Start of Exercise inputs

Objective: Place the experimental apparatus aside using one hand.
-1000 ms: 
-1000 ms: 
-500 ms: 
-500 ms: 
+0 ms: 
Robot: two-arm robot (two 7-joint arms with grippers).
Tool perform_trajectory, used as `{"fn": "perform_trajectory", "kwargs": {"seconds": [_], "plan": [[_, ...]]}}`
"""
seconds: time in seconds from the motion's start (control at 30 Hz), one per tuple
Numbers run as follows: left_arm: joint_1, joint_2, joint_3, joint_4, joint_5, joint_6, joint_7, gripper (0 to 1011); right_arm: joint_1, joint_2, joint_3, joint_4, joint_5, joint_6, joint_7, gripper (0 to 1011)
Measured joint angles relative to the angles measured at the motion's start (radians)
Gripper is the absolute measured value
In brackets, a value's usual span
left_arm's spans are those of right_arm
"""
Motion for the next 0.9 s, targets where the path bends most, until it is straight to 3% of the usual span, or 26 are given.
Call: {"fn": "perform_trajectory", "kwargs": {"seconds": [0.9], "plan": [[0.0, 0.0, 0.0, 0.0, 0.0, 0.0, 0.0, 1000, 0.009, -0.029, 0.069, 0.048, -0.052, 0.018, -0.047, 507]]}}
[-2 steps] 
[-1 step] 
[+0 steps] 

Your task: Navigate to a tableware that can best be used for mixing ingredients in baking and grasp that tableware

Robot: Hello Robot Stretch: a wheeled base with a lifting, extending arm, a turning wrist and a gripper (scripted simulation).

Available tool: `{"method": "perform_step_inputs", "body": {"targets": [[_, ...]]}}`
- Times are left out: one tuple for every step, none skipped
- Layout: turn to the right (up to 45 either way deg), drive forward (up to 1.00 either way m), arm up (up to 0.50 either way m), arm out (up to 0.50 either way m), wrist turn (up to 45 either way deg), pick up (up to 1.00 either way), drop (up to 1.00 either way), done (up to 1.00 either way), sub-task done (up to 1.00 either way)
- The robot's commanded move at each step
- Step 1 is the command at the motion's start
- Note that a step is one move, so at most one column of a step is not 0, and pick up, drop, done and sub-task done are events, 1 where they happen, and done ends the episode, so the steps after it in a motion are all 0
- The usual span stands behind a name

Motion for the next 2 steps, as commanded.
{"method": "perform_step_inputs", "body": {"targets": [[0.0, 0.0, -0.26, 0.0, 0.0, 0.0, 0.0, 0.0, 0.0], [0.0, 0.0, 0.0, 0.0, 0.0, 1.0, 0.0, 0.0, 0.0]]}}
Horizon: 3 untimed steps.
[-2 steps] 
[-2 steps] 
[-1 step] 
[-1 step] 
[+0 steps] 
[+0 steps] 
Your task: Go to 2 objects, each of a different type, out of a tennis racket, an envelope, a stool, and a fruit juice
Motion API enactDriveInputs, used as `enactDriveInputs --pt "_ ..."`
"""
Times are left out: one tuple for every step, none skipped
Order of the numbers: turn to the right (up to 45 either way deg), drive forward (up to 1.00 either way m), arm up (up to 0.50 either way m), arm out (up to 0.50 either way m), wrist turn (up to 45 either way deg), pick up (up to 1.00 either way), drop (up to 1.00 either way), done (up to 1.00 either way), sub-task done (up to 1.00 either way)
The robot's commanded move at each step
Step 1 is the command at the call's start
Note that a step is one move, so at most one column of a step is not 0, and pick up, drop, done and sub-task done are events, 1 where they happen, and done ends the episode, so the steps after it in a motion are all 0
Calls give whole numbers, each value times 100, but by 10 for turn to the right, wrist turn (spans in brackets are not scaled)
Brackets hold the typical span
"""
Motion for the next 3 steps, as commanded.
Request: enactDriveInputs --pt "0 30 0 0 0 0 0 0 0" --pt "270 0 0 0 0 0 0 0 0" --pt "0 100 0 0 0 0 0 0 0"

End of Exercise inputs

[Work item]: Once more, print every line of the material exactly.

[Your response]:
Objective: Place the experimental apparatus aside using one hand.
-1000 ms: 
-1000 ms: 
-500 ms: 
-500 ms: 
+0 ms: 
Robot: two-arm robot (two 7-joint arms with grippers).
Tool perform_trajectory, used as `{"fn": "perform_trajectory", "kwargs": {"seconds": [_], "plan": [[_, ...]]}}`
"""
seconds: time in seconds from the motion's start (control at 30 Hz), one per tuple
Numbers run as follows: left_arm: joint_1, joint_2, joint_3, joint_4, joint_5, joint_6, joint_7, gripper (0 to 1011); right_arm: joint_1, joint_2, joint_3, joint_4, joint_5, joint_6, joint_7, gripper (0 to 1011)
Measured joint angles relative to the angles measured at the motion's start (radians)
Gripper is the absolute measured value
In brackets, a value's usual span
left_arm's spans are those of right_arm
"""
Motion for the next 0.9 s, targets where the path bends most, until it is straight to 3% of the usual span, or 26 are given.
Call: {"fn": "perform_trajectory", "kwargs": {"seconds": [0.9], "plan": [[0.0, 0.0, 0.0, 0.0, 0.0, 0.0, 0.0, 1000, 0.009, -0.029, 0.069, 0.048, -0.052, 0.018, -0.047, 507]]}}
[-2 steps] 
[-1 step] 
[+0 steps] 

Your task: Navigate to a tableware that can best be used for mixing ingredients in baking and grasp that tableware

Robot: Hello Robot Stretch: a wheeled base with a lifting, extending arm, a turning wrist and a gripper (scripted simulation).

Available tool: `{"method": "perform_step_inputs", "body": {"targets": [[_, ...]]}}`
- Times are left out: one tuple for every step, none skipped
- Layout: turn to the right (up to 45 either way deg), drive forward (up to 1.00 either way m), arm up (up to 0.50 either way m), arm out (up to 0.50 either way m), wrist turn (up to 45 either way deg), pick up (up to 1.00 either way), drop (up to 1.00 either way), done (up to 1.00 either way), sub-task done (up to 1.00 either way)
- The robot's commanded move at each step
- Step 1 is the command at the motion's start
- Note that a step is one move, so at most one column of a step is not 0, and pick up, drop, done and sub-task done are events, 1 where they happen, and done ends the episode, so the steps after it in a motion are all 0
- The usual span stands behind a name

Motion for the next 2 steps, as commanded.
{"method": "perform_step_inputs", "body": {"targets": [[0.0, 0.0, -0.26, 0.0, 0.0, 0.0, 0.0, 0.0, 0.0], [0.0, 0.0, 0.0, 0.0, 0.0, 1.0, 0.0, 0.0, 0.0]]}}
Horizon: 3 untimed steps.
[-2 steps] 
[-2 steps] 
[-1 step] 
[-1 step] 
[+0 steps] 
[+0 steps] 
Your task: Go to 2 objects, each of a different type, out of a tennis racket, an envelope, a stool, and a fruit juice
Motion API enactDriveInputs, used as `enactDriveInputs --pt "_ ..."`
"""
Times are left out: one tuple for every step, none skipped
Order of the numbers: turn to the right (up to 45 either way deg), drive forward (up to 1.00 either way m), arm up (up to 0.50 either way m), arm out (up to 0.50 either way m), wrist turn (up to 45 either way deg), pick up (up to 1.00 either way), drop (up to 1.00 either way), done (up to 1.00 either way), sub-task done (up to 1.00 either way)
The robot's commanded move at each step
Step 1 is the command at the call's start
Note that a step is one move, so at most one column of a step is not 0, and pick up, drop, done and sub-task done are events, 1 where they happen, and done ends the episode, so the steps after it in a motion are all 0
Calls give whole numbers, each value times 100, but by 10 for turn to the right, wrist turn (spans in brackets are not scaled)
Brackets hold the typical span
"""
Motion for the next 3 steps, as commanded.
Request: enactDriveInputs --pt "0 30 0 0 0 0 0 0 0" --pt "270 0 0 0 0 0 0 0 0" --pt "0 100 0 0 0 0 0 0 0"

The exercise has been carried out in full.